Hurler-Syndrom
Ursachen, Symptome, Therapie und Behandlung
Hurler-Syndrom: Ursachen und Symptome
Das Hurler-Syndrom ist eine schwere Verlaufsform der lysosomalen Speicherkrankheit Mukopolysaccharidose, kurz MPS. Bei der autosomal-rezessiv vererbbaren Stoffwechselkrankheit besteht ein Defekt des Enzyms Alpha-L-Iduronidase, das für die Spaltung von Glykosaminoglykanen zuständig ist. Aufgrund des fehlenden Enzyms kommt es zu einer Störung im zellulären Stoffwechsel. Die Folgen sind unter anderem Symptome wie Kleinwuchs, Fehlbildungen in den Bändern und Sehnen der Gelenke, häufig auftretende Atemwegsinfektionen, eine Fehlstellung der Hüfte, zunehmender Hörverlust, eine Trübung der Hornhaut sowie eine vergrößerte Zunge und damit verbundene Schlafapnoe. Oftmals ist bei diesem Typ der Mukopolysaccharidose das Zentralnervensystem betroffen, sodass eine zu spät oder gar nicht erfolgte Therapie zu Einschränkungen in der geistigen Entwicklung führt. Typisch für das Hurler-Syndrom sind außerdem Skelettveränderungen, die einen kurzen Hals, eine tiefe Nasenwurzel und grobe Gesichtszüge verursachen.

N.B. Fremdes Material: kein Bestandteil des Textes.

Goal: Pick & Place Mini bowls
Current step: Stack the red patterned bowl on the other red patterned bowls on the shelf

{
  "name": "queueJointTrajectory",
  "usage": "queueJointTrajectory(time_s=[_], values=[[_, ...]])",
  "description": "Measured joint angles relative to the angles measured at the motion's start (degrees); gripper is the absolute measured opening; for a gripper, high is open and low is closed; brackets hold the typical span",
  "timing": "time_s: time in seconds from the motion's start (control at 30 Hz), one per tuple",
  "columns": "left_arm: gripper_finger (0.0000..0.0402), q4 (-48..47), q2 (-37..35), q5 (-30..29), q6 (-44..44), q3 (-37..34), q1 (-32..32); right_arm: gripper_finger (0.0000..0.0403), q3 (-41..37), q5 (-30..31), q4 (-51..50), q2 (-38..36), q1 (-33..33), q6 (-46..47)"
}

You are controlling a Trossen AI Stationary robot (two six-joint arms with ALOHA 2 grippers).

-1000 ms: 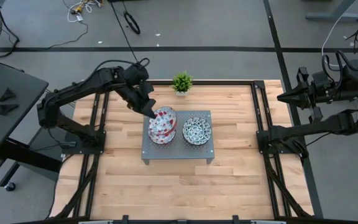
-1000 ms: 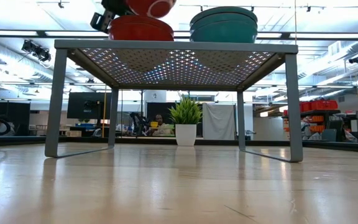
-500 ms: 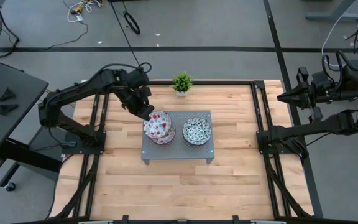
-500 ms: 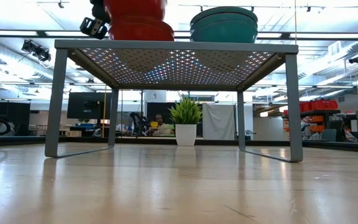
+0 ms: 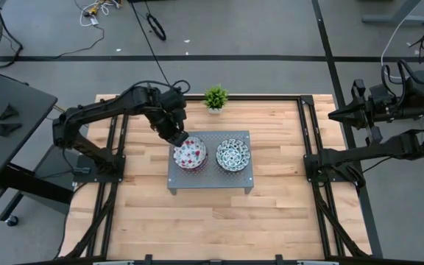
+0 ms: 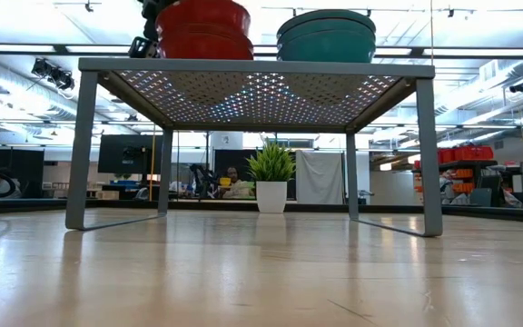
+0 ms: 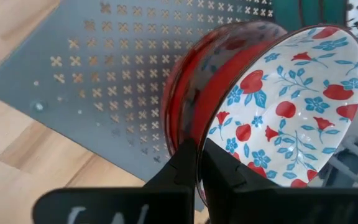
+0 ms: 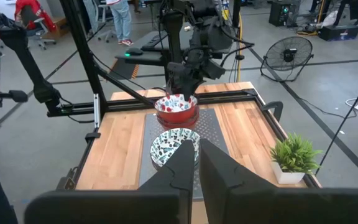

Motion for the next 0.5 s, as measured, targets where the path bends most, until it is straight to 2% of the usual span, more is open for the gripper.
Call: queueJointTrajectory(time_s=[0.5], values=[[0.0018,0.20,1.19,-0.42,2.48,0.00,0.00,0.0029,0.00,0.01,0.00,0.00,0.01,0.00]])
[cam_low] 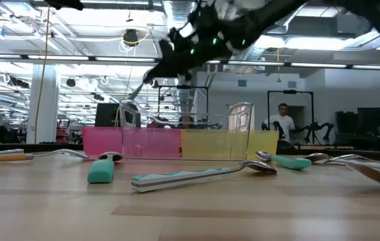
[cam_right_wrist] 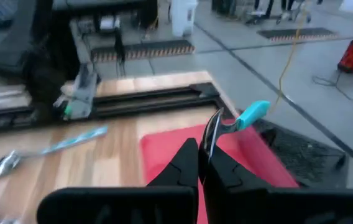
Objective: Sort silverware by color (type)
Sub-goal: Put the light green spoon into the red bin
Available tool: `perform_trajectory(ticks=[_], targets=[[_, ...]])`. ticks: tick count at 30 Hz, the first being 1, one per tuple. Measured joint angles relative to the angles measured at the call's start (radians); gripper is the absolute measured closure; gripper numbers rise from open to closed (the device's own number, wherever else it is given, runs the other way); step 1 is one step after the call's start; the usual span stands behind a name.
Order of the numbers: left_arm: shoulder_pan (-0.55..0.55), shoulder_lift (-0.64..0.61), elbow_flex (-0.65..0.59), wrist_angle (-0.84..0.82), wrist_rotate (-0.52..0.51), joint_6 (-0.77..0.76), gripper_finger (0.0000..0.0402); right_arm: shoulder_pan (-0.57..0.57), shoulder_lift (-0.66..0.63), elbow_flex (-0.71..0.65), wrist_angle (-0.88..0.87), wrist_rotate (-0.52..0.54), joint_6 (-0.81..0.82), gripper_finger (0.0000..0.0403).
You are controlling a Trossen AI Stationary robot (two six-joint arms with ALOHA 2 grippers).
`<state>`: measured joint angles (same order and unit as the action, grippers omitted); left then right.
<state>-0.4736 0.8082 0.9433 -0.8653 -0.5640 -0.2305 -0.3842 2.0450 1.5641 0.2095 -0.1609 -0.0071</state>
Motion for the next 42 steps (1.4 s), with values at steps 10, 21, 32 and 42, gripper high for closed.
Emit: perform_trajectory(ticks=[10,21,32,42], targets=[[-0.001,-0.031,-0.035,0.021,-0.017,0.001,0.0244,-0.073,0.126,0.002,0.086,-0.127,0.183,0.0381],[-0.001,-0.03,-0.035,0.027,-0.027,0.007,0.0244,-0.074,0.14,0.002,0.056,-0.183,0.193,0.0381],[-0.001,-0.03,-0.035,0.027,-0.027,0.009,0.0244,-0.09,0.141,0.002,0.058,-0.28,0.213,0.0381],[-0.001,-0.03,-0.035,0.028,-0.027,0.019,0.0244,-0.095,0.17,0.003,0.123,-0.311,0.246,0.0381]])
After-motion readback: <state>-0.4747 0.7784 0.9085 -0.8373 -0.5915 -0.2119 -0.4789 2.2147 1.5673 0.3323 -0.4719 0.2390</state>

Hurler-Syndrom: Therapie und Behandlung
Zur Behandlung des Hurler-Syndroms wird eine Knochenmark- oder hämatopoetische Stammzellentransplantation (KMT) angewandt. Diese erfolgt optimaler Weise bis zum Alter von zweieinhalb Jahren. Durch das Zuführen von gesunden Blutzellen gelangt das intakte Enzym in den Stoffwechsel und kann die Spaltung der Glykosaminoglykanen vornehmen. Eine Heilung der Krankheit ist damit jedoch nicht möglich, die Steigerung der Lebenserwartung aber sehr wahrscheinlich. Unterstützend erfolgt eine Enzymersatztherapie, die intravenös verabreicht wird, jedoch die Blut-Hirn-Schranke nicht überwinden kann.

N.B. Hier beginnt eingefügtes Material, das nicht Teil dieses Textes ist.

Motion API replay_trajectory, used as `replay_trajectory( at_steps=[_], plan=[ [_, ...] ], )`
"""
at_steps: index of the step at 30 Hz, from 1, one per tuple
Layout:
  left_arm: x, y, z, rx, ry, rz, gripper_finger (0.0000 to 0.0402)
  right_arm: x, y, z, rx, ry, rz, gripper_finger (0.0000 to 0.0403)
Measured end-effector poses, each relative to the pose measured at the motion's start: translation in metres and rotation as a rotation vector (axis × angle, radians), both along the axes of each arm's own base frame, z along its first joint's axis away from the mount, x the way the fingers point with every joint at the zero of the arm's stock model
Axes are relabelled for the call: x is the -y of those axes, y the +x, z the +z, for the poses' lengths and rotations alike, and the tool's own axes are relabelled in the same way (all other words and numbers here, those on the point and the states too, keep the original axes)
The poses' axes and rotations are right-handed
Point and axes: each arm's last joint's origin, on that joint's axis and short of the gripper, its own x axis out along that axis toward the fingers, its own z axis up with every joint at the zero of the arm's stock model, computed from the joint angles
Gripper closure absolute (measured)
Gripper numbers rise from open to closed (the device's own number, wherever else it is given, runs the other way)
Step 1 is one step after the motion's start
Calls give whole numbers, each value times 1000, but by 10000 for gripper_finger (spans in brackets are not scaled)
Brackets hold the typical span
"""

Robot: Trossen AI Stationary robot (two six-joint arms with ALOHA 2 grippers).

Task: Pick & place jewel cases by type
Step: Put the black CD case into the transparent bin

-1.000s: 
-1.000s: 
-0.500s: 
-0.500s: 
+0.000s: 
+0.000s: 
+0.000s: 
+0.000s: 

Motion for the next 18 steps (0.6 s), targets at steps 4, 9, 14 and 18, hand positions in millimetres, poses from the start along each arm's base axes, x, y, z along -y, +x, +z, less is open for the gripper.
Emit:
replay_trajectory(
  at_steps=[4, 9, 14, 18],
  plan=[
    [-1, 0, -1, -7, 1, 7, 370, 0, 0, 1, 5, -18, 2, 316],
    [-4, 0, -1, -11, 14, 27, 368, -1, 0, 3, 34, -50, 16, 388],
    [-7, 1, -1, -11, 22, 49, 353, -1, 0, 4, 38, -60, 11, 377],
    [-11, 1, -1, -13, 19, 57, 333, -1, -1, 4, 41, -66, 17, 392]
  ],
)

Stammzellentherapie: Neuere Forschungsansätze
Die Stammzellentransplantation wird beim Hurler-Syndrom schon seit geraumer Zeit eingesetzt. Niederländische Forscher der Universität Utrecht fanden nun in einer Vergleichsstudie heraus, dass Stammzellen, die aus Nabelschnurblut gewonnen werden, ebenso wirksam und sicher angewandt werden können, wie die bislang verfügbaren Stammzellen aus dem Knochenmark. Der Vorteil der Nabelschnurblut-Stammzellen ist die bessere Verträglichkeit der Transplantate. Da die neonatalen Stammzellen besonders flexibel sind und daher vom fremden Immunsystem besser toleriert werden, kommt es seltener zu Komplikationen und Abstoßungsreaktionen. Ein weiterer Vorteil ist, dass die Suche nach einem passenden Spender schneller vonstattengeht, denn Stammzellen aus dem Nabelschnurblut sind bereits eingelagert und damit alle Gewebemerkmale bekannt. Die Stammzellen müssen lediglich aufgetaut werden, dann kann umgehend der Einsatz erfolgen. Die vom Hurler-Syndrom betroffenen Patienten leben nach der Stammzellentransplantation bereits fünf Jahre ohne Krankheitsanzeichen.